My children differ greatly on many accounts, and cookies are no exception. One loves chocolate chip, while the other requests they be left out from a small portion of the chocolate chip cookie dough to gobble up some plain vanilla cookies. Experience has taught me that sprinkles equal smiles on faces young and old, so it’s no wonder rainbow sprinkle-speckled funfetti cookies are a pathway to peace when it comes to baking up a batch of homemade treats.
The recipe for these funfetti cookies is very similar to many chocolate chip cookie recipes with two main differences: the first being that rainbow sprinkles are the star here, adding an explosion of fun to every bite. The second, is another key ingredient that might be considered a bit of a specialty: cream of tartar. But it’s well worth adding to your pantry.
The addition of cream of tartar to this funfetti cookie recipe is fundamental. Adding cream of tartar ensures a super chewy cookie (crisp crumbs need not apply when it comes to funfetti cookies is my feeling). The cream of tartar also allows you to skip chilling the dough after mixing, and bake them straight away. Funfetti cookies even quicker? Yes, please.
The only thing that could make these funfetti cookies even more fun is using them to make ice cream sandwiches.
- 1 1/4 cups all-purpose flour
- 1 teaspoon baking soda
- 1/4 teaspoon salt
- 1/4 teaspoon cream of tartar
- 1 stick unsalted butter (softened)
- 1/2 cup light brown sugar (firmly packed)
- 1/3 cup granulated natural cane sugar
- 1 large egg (at room temperature)
- 1 teaspoon vanilla extract
- 1/3 cup rainbow sprinkles
Gather the ingredients.
Preheat the oven to 350 F. Line baking sheets with parchment paper.
Combine flour, baking soda, salt, and cream of tartar in a small bowl.
Add butter to a deep bowl, and beat with a hand mixer, or the paddle attachment of a stand mixer, until creamy, 30 seconds.
Add sugars, and beat until light and creamy, 3 to 5 minutes. Add egg and vanilla. Beat until light and fluffy, 1 minute.
Add flour mixture to bowl. Mix until just incorporated, and there are no visible signs of flour. Stir in the sprinkles.
Drop dough, 1 1/2 tablespoons at a time (a medium cookie scoop is good for this step), onto the prepared baking sheets, spacing the dough 2 inches apart.
Bake, one sheet at a time (important for cookies to cook evenly), until the bottoms and edges are lightly browned and the tops look set but still soft and chewy in the center, 12 to 14 minutes.
Let cookies cool on the baking sheets for 5 minutes, then transfer to wire racks to cool completely.

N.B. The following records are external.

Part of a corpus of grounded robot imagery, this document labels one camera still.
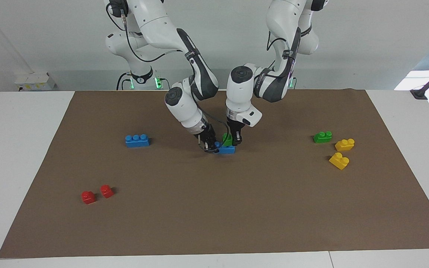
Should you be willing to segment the white wall socket box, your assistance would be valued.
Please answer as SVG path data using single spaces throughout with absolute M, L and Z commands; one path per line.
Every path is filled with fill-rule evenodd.
M 19 75 L 14 84 L 18 91 L 46 91 L 57 87 L 49 73 Z

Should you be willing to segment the yellow two-stud toy brick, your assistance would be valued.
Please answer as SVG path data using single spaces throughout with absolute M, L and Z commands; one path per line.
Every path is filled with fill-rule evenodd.
M 355 140 L 352 138 L 342 139 L 335 144 L 335 149 L 337 151 L 348 151 L 355 146 Z
M 341 153 L 336 152 L 331 156 L 329 162 L 337 167 L 339 170 L 343 170 L 350 163 L 350 159 L 344 157 Z

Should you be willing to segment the brown table mat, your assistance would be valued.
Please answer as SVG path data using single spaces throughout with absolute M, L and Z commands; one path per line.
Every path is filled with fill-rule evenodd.
M 204 153 L 164 98 L 76 92 L 0 258 L 429 248 L 429 200 L 364 90 L 255 99 L 263 117 L 228 155 Z M 126 146 L 141 134 L 150 146 Z

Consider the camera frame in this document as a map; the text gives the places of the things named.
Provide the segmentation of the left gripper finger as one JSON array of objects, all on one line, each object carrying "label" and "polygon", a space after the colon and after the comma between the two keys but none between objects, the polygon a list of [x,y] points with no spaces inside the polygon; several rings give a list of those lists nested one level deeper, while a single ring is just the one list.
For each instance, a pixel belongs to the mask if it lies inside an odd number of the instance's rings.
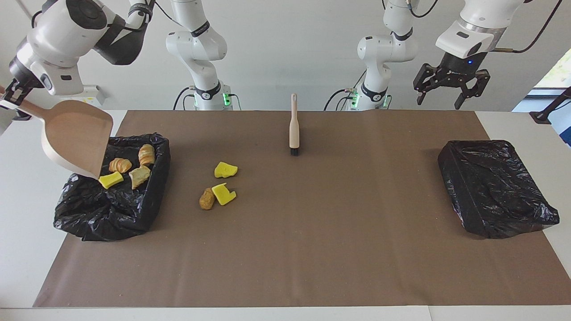
[{"label": "left gripper finger", "polygon": [[[461,89],[457,100],[454,103],[455,109],[459,110],[465,100],[473,97],[480,97],[489,82],[491,75],[487,70],[478,70],[474,75],[459,75],[458,85]],[[475,79],[476,82],[472,87],[468,87],[468,82]]]},{"label": "left gripper finger", "polygon": [[424,63],[413,80],[413,88],[418,92],[416,102],[419,106],[422,104],[426,94],[434,89],[432,80],[436,74],[436,70],[436,67]]}]

- Should you choose to make the dough in advance, though, chilling, or even freezing it is perfectly fine, too. In fact, I often pre-shape cookies by scooping dough onto a parchment paper-lined baking sheet, then flash freezing the balls of dough. Once solid, the frozen cookie dough can be baked directly from the freezer at the same temperature (just add 2 to 3 more minutes to the baking time).